__Action item__
Using the line that contains "[outline] open cardboard box, every instance" as the first line and the last line of the data as the final one, give every line in that range again exactly.
===== Task input
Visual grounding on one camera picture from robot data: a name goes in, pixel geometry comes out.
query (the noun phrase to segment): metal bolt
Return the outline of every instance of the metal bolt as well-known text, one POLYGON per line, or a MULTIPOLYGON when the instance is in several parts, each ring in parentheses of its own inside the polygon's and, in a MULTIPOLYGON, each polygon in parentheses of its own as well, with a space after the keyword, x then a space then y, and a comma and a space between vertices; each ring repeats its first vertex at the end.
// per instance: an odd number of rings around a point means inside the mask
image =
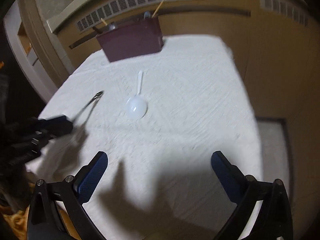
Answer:
POLYGON ((73 181, 73 178, 74 177, 72 175, 66 176, 65 181, 66 182, 71 182, 71 181, 73 181))
POLYGON ((280 179, 276 179, 276 184, 278 184, 278 185, 283 185, 283 182, 282 182, 282 180, 280 180, 280 179))
POLYGON ((246 175, 245 178, 246 178, 247 181, 255 181, 256 180, 254 178, 254 176, 252 176, 252 175, 246 175))
POLYGON ((43 179, 40 179, 40 180, 37 181, 37 185, 38 186, 41 186, 42 184, 43 184, 43 179))

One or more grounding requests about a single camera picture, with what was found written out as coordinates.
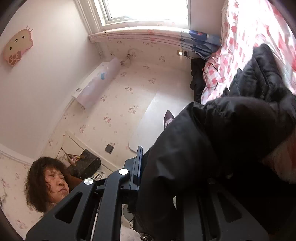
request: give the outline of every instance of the black jacket
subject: black jacket
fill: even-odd
[[[163,241],[174,239],[174,196],[261,160],[295,124],[296,97],[284,86],[270,48],[254,48],[230,91],[205,105],[190,103],[150,149],[136,202],[142,230]]]

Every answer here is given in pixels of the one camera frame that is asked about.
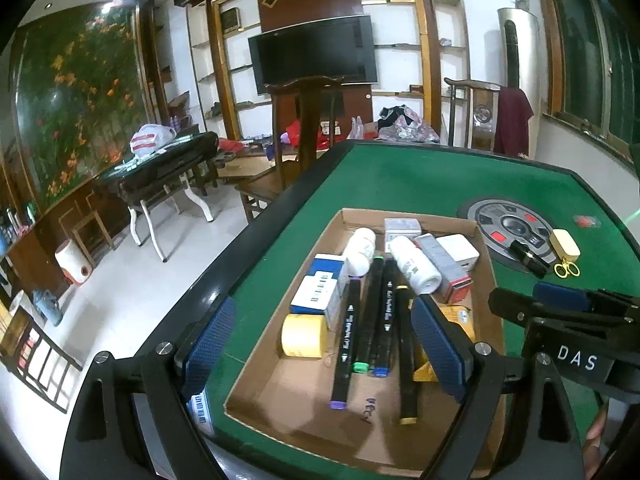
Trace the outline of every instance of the blue and white box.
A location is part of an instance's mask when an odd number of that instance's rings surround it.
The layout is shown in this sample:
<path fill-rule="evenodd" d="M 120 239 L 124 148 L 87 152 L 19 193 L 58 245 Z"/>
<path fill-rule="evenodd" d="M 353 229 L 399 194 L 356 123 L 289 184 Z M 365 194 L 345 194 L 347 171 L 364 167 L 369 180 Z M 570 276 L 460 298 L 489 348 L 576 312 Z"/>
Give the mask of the blue and white box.
<path fill-rule="evenodd" d="M 344 261 L 344 256 L 316 254 L 291 300 L 291 313 L 324 315 L 329 329 L 335 330 L 340 298 L 349 281 Z"/>

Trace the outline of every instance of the diamond wall decoration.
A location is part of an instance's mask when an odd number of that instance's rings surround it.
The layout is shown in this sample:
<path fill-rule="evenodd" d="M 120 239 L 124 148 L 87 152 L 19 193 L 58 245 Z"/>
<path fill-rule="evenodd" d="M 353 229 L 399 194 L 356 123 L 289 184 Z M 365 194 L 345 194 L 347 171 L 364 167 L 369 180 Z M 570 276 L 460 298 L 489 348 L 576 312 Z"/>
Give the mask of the diamond wall decoration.
<path fill-rule="evenodd" d="M 265 7 L 269 7 L 270 9 L 273 9 L 273 6 L 276 4 L 278 0 L 262 0 L 261 4 L 263 4 Z"/>

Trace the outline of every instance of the window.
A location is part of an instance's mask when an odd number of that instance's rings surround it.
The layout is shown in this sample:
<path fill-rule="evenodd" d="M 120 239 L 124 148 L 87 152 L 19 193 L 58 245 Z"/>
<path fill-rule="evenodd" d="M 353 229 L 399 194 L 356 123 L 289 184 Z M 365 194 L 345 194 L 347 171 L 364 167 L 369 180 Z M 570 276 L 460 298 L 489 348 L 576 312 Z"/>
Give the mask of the window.
<path fill-rule="evenodd" d="M 552 112 L 629 158 L 640 142 L 640 48 L 608 0 L 553 4 L 564 88 Z"/>

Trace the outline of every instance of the metal screw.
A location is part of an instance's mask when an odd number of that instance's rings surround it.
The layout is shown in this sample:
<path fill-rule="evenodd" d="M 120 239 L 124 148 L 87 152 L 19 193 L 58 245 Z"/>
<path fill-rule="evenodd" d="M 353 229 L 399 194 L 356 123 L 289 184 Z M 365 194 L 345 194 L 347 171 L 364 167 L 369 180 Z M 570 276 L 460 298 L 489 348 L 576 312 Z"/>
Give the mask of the metal screw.
<path fill-rule="evenodd" d="M 109 358 L 109 352 L 103 350 L 102 352 L 98 352 L 94 357 L 94 362 L 98 364 L 102 364 Z"/>
<path fill-rule="evenodd" d="M 168 341 L 162 341 L 160 344 L 158 344 L 158 346 L 156 346 L 156 354 L 167 355 L 173 349 L 174 345 L 172 345 Z"/>
<path fill-rule="evenodd" d="M 541 365 L 549 365 L 551 364 L 551 357 L 549 357 L 547 354 L 545 354 L 544 352 L 540 352 L 537 356 L 536 359 L 538 360 L 538 362 Z"/>
<path fill-rule="evenodd" d="M 476 346 L 474 346 L 474 348 L 480 355 L 489 355 L 491 353 L 491 347 L 487 343 L 476 343 Z"/>

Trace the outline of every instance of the flower mural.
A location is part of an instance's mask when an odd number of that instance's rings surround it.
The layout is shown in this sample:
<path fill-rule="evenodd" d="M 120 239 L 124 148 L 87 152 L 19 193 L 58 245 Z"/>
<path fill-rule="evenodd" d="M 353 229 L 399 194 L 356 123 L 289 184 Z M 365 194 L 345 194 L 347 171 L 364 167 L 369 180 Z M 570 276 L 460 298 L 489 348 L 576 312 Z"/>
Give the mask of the flower mural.
<path fill-rule="evenodd" d="M 16 39 L 18 129 L 45 207 L 120 160 L 146 122 L 135 7 L 100 8 L 62 10 Z"/>

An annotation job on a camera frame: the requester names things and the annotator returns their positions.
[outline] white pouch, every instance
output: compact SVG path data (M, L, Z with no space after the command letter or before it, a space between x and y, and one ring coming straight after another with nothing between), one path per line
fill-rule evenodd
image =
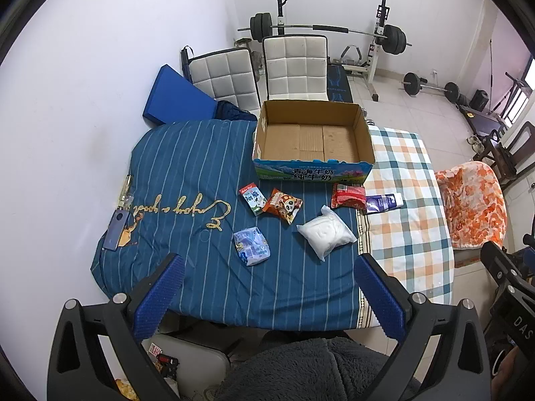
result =
M325 261L325 257L335 247L357 241L346 223L325 205L322 207L322 215L304 225L298 225L298 231L307 239L322 261Z

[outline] silver screw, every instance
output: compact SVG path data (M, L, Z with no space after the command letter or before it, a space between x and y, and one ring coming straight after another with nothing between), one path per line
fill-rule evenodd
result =
M416 292L413 294L413 301L415 303L421 305L422 303L425 303L425 300L425 296L421 292Z
M463 306L466 308L466 309L472 309L473 308L473 301L470 300L469 298L465 298L463 300Z
M124 292L120 292L119 294L115 294L113 296L113 302L120 305L126 301L126 294Z
M76 300L71 298L65 302L65 309L74 309L76 307Z

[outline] pink wall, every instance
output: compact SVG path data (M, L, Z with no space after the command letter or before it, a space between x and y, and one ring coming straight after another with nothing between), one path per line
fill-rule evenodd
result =
M505 76L505 71L513 77L520 78L524 72L530 53L518 33L505 15L498 11L498 18L492 33L493 58L493 88L492 106L494 106L511 88L513 82ZM489 48L477 75L474 78L472 89L467 94L470 100L477 89L491 92L491 57Z

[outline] barbell on floor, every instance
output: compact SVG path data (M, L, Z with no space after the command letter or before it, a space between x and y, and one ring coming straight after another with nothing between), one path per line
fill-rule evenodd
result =
M384 27L384 34L368 33L365 31L352 30L345 27L336 27L332 25L305 25L305 24L292 24L292 25L273 25L271 21L271 14L257 13L252 16L249 21L249 27L243 29L237 29L238 31L251 31L251 37L253 40L262 42L262 40L268 36L273 35L273 29L276 28L295 28L295 29L312 29L320 31L336 31L338 33L358 33L367 34L368 36L374 36L381 40L381 45L385 53L388 54L401 54L405 51L406 46L412 46L407 43L405 33L394 25L386 25Z
M402 84L403 88L409 95L418 95L422 88L428 88L444 92L444 96L449 102L453 104L457 103L461 92L459 91L459 86L457 86L455 83L449 82L444 86L444 89L441 89L434 86L427 86L426 84L422 84L422 82L427 83L427 80L421 79L416 74L409 72L405 74Z

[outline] open cardboard box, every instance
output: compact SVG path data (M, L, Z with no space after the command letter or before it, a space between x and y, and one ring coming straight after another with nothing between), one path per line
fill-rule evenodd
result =
M279 99L262 106L252 161L260 179L362 184L375 156L358 104Z
==========
__Your solution__
[outline] open cardboard box, every instance
output: compact SVG path data (M, L, Z with no space after the command letter or before it, a space between x and y, and one ring coming straight after another with nothing between), one path per line
fill-rule evenodd
result =
M279 99L262 106L252 161L260 179L362 184L375 156L358 104Z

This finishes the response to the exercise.